• **Required work**:
Pull every line with "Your" from the data below and copy it.

==== Given entries ====

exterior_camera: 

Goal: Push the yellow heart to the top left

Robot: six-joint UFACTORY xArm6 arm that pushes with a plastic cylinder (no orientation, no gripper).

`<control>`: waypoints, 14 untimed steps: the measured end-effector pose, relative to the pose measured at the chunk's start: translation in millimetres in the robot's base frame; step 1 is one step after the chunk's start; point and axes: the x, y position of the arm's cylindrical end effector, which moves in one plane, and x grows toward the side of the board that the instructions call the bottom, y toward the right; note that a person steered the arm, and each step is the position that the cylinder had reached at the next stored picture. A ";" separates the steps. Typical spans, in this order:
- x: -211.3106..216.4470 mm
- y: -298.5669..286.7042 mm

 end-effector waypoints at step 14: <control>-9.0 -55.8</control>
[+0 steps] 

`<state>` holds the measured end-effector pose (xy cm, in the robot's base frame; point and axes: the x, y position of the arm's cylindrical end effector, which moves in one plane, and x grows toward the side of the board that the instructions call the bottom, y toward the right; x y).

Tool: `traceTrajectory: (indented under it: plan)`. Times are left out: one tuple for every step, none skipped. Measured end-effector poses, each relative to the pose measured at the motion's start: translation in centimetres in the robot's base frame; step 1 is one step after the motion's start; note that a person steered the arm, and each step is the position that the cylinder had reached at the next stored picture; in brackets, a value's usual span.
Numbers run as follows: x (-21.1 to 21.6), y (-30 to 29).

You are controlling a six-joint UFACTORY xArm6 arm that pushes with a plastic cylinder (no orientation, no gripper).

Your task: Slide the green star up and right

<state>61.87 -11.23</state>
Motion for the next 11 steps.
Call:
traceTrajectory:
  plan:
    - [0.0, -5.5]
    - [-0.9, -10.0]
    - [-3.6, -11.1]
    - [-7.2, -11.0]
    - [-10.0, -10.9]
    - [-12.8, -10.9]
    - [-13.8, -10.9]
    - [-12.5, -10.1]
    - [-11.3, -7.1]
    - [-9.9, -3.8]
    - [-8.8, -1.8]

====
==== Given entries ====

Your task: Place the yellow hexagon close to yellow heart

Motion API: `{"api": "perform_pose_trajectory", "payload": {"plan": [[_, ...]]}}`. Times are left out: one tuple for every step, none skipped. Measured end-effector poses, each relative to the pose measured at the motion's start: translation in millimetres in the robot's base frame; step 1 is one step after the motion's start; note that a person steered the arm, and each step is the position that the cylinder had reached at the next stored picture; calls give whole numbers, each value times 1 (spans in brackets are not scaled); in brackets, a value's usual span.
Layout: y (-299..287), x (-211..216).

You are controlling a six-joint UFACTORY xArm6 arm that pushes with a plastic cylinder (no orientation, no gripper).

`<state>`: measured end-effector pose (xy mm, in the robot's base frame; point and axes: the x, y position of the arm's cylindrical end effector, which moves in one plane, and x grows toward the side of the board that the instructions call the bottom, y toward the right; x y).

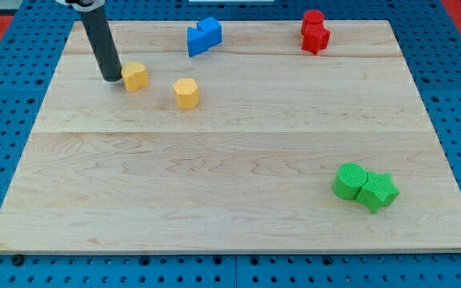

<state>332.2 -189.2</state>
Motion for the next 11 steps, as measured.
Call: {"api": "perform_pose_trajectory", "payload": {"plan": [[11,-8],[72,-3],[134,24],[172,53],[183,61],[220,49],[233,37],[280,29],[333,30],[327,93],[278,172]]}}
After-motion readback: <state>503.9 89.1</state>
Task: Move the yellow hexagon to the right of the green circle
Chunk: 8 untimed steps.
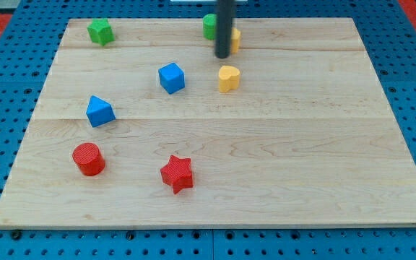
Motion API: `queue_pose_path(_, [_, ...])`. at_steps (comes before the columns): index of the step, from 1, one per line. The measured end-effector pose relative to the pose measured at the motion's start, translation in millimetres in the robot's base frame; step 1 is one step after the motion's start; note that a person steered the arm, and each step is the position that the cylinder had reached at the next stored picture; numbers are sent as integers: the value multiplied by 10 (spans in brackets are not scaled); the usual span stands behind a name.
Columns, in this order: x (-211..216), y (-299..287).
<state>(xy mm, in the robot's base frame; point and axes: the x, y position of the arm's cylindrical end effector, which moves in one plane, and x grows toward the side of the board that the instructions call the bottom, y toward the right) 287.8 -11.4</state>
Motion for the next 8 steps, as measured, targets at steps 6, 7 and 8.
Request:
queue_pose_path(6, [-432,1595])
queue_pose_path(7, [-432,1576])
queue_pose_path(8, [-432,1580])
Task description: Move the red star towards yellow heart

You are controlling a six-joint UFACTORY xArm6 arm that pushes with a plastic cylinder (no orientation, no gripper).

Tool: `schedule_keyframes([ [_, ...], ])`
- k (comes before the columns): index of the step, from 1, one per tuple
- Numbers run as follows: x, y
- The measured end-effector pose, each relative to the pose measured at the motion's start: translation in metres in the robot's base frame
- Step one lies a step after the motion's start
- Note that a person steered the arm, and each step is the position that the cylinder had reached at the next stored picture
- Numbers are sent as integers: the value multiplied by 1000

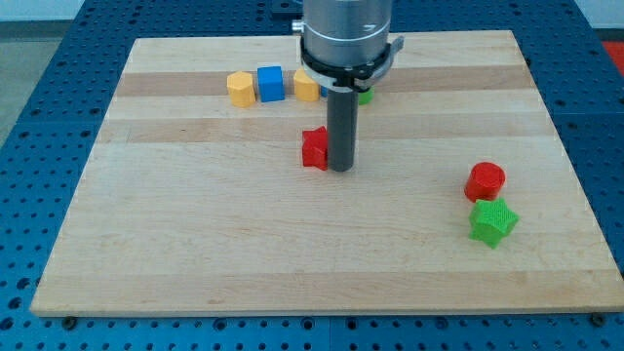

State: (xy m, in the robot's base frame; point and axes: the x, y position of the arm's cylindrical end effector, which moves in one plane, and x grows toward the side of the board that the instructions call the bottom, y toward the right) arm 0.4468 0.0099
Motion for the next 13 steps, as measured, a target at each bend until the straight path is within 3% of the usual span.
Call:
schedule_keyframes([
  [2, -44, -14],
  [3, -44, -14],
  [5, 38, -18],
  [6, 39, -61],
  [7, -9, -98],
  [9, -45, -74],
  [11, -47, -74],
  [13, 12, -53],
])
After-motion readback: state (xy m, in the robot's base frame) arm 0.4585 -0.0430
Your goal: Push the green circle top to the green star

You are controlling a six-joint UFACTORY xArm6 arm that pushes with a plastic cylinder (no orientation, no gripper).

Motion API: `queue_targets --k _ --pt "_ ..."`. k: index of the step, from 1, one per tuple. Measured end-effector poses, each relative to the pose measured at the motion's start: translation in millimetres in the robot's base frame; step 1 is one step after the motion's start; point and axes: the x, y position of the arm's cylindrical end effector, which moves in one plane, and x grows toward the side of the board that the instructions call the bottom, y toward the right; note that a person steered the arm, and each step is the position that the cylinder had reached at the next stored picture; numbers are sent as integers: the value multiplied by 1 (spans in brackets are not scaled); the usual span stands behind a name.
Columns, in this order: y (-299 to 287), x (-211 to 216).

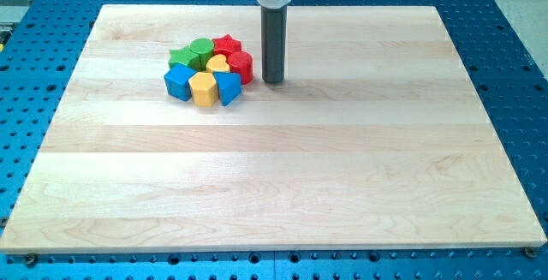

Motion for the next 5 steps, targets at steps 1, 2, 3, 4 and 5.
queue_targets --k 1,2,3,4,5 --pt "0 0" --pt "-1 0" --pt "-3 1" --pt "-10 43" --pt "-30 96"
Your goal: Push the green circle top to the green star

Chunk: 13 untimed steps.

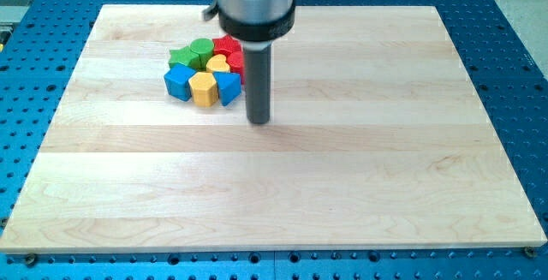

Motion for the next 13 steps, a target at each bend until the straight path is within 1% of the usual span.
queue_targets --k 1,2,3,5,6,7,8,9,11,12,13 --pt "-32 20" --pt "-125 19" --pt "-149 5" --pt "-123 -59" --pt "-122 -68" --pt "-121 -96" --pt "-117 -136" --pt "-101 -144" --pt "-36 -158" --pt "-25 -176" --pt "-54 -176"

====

• **Problem solution**:
Your task: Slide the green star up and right
Your task: Place the yellow hexagon close to yellow heart
Your goal: Push the green circle top to the green star
Your goal: Push the green circle top to the green star

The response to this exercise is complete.